One difference I noticed between your output and mine is the following:

Downloading https://www.cs.toronto.edu/~kriz/cifar-100-python.tar.gz to ../data/cifar100/cifar-100-python.tar.gz

vs

Downloading https://www.cs.toronto.edu/~kriz/cifar-100-python.tar.gz to ../data\cifar100\cifar-100-python.tar.gz

File path format is different.

mmasana commented 3 years ago

yes, that's what I commented earlier:

could this be related to your path system? I noticed that your downloading of CIFAR-100 goes to ../data\cifar100\cifar-100-python.tar.gz, which uses both / and . You can change the data path in dataset_config.py, and the results path on main_incremental.py with the --results-path argument.

Seems like it might be an issue with Windows? The path seems to be wrong. But also seems like the system doesn't complain, so maybe it loads an empty dataset? Which you could check with this:

the dataset is empty? It seems that the vector of targets contains a single value instead of the LongTensor that is expected by the CE loss. You could check that by setting a break point on line 170 of incremental_learning.py. Check if the ´targets´ variable has a list of labels for the batch.

Could you try it and let me know what you get? Also, --network resnet34 should be --network resnet32 if you use small input datasets such as CIFAR-100.

wzjoriv commented 3 years ago

Got it working in Linux with no issues. I will check in windows in the future and let you know.

Btw I had a few questions about your implementations:

Feel free to let me know if you would like me to elaborate on any of the questions

mmasana commented 3 years ago

Yeah, in Linux it should work fine.
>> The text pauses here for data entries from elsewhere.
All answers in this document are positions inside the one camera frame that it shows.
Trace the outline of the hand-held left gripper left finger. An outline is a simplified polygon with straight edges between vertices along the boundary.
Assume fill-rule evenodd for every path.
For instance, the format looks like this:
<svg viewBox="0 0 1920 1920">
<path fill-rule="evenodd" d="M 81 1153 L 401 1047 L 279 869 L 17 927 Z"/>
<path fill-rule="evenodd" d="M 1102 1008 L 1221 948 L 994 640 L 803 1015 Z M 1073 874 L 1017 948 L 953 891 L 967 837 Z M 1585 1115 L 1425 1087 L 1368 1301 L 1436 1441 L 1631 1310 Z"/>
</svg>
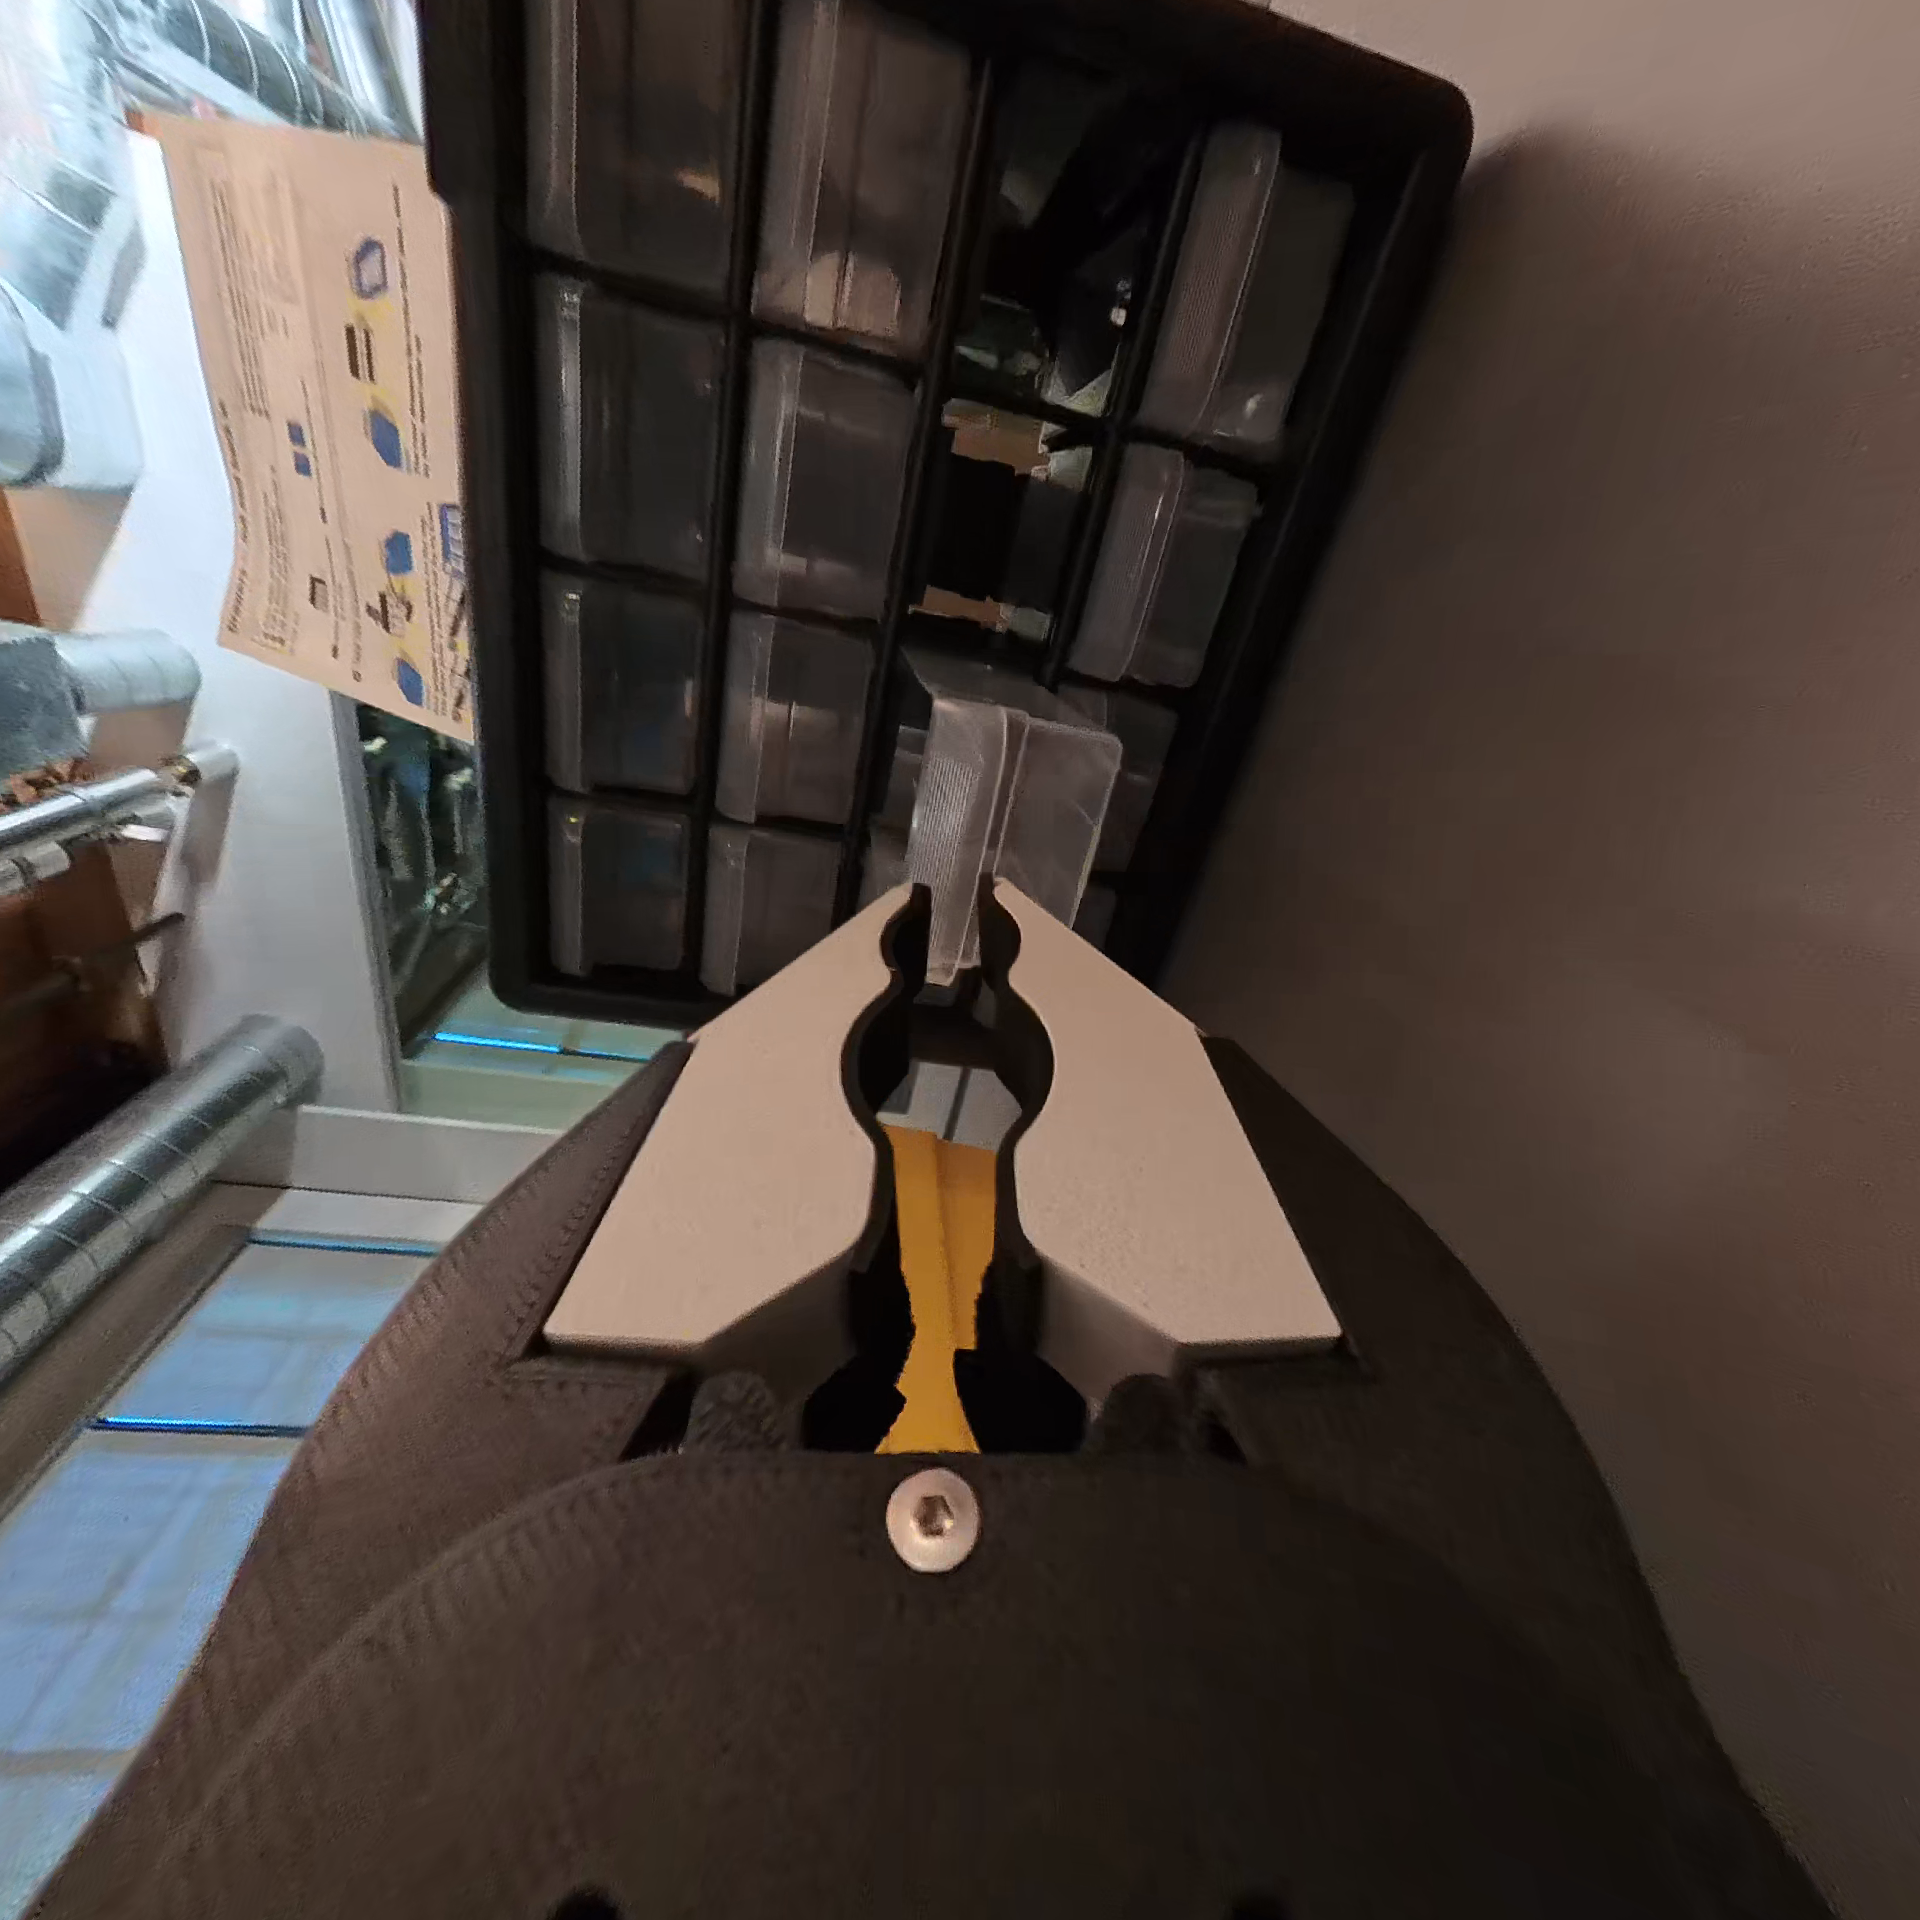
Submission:
<svg viewBox="0 0 1920 1920">
<path fill-rule="evenodd" d="M 688 1042 L 542 1338 L 696 1370 L 832 1375 L 892 1222 L 878 1114 L 911 1064 L 925 891 L 893 885 Z"/>
</svg>

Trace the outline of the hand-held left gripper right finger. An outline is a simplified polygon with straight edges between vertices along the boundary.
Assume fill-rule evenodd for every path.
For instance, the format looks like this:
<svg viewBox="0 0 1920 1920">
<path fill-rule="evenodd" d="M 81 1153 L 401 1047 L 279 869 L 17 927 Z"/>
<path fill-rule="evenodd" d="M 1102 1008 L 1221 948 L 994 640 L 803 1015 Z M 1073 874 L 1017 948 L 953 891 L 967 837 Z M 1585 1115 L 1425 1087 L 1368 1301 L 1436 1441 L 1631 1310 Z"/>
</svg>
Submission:
<svg viewBox="0 0 1920 1920">
<path fill-rule="evenodd" d="M 1009 877 L 977 893 L 1016 1102 L 977 1370 L 1097 1409 L 1126 1378 L 1319 1357 L 1341 1325 L 1195 1023 Z"/>
</svg>

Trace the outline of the yellow storage bin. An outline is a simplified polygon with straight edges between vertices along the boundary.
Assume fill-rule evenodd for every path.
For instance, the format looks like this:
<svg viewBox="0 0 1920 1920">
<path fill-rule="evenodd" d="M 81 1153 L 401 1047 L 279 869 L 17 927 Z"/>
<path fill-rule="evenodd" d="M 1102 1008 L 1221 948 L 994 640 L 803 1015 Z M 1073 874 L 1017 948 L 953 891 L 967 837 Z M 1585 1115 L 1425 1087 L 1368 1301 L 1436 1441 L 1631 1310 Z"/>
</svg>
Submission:
<svg viewBox="0 0 1920 1920">
<path fill-rule="evenodd" d="M 878 1454 L 977 1454 L 953 1357 L 977 1345 L 977 1299 L 994 1244 L 994 1156 L 893 1122 L 885 1136 L 915 1333 L 898 1375 L 901 1409 Z"/>
</svg>

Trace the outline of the clear plastic drawer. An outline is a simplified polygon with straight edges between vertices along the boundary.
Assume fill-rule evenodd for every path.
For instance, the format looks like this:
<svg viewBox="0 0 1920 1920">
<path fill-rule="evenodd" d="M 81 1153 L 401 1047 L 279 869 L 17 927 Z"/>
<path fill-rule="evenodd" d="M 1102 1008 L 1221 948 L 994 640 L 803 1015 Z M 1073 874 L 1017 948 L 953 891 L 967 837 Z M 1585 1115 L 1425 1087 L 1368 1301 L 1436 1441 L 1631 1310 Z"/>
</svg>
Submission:
<svg viewBox="0 0 1920 1920">
<path fill-rule="evenodd" d="M 1040 686 L 932 676 L 903 828 L 903 877 L 928 887 L 928 969 L 947 989 L 978 960 L 977 899 L 1013 880 L 1054 922 L 1078 916 L 1120 741 Z"/>
</svg>

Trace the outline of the thin metal pipe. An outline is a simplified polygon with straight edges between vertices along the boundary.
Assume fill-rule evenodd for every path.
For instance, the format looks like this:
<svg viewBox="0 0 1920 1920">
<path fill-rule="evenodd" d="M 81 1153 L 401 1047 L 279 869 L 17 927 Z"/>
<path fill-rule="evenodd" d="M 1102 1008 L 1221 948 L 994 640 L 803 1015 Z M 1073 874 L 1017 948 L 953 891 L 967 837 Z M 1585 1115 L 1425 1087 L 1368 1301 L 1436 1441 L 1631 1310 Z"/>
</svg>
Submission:
<svg viewBox="0 0 1920 1920">
<path fill-rule="evenodd" d="M 193 744 L 156 768 L 83 782 L 54 782 L 45 795 L 2 814 L 2 900 L 21 899 L 73 869 L 87 844 L 167 844 L 196 792 L 238 778 L 238 750 Z"/>
</svg>

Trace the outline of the printed instruction poster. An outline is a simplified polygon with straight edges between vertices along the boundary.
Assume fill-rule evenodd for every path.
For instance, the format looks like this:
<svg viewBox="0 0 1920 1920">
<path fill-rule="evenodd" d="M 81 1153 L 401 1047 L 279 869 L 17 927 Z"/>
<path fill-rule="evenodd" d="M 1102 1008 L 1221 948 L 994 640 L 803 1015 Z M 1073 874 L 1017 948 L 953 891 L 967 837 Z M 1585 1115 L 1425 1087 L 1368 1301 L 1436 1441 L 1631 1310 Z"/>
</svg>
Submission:
<svg viewBox="0 0 1920 1920">
<path fill-rule="evenodd" d="M 219 644 L 474 741 L 450 221 L 423 148 L 143 111 L 228 479 Z"/>
</svg>

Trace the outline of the silver ventilation duct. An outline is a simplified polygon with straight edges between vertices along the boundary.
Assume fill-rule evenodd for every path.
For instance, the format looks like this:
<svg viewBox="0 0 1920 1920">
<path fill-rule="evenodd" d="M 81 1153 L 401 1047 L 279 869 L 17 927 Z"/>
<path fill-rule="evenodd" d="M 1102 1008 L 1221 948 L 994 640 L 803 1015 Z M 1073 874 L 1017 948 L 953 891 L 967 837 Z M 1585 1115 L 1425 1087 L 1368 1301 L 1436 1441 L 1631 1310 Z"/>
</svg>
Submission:
<svg viewBox="0 0 1920 1920">
<path fill-rule="evenodd" d="M 2 775 L 81 758 L 98 717 L 193 701 L 200 658 L 167 633 L 2 623 Z"/>
<path fill-rule="evenodd" d="M 81 2 L 133 113 L 422 143 L 413 2 Z"/>
<path fill-rule="evenodd" d="M 322 1079 L 308 1027 L 247 1015 L 2 1193 L 2 1382 Z"/>
</svg>
Answering your questions:

Are the exemplars defined as the number of data used to retrain the model during rehearsal?

Yes, the exemplars are the number of data/images that will be used during rehearsal.

Are the exemplar size enforced during initial training for the encountered labels?

I'm not sure if I understand the question. The exemplars are selected from the training data of that task at the end of its training session.

For fixed memory, will the number of data per class depend on how many labels have been encountered or all the labels that will ever be encountered?

It depends on the labels encountered. The framework's main comparison strength is to enforce that the incremental learning is done without knowledge or access to future tasks/labels, as in a realistic scenario setting. In the case of fixed memory, you have a buffer of X images that is updated after learning each task. Since it is fixed, as more classes are learned, less exemplars per class are available.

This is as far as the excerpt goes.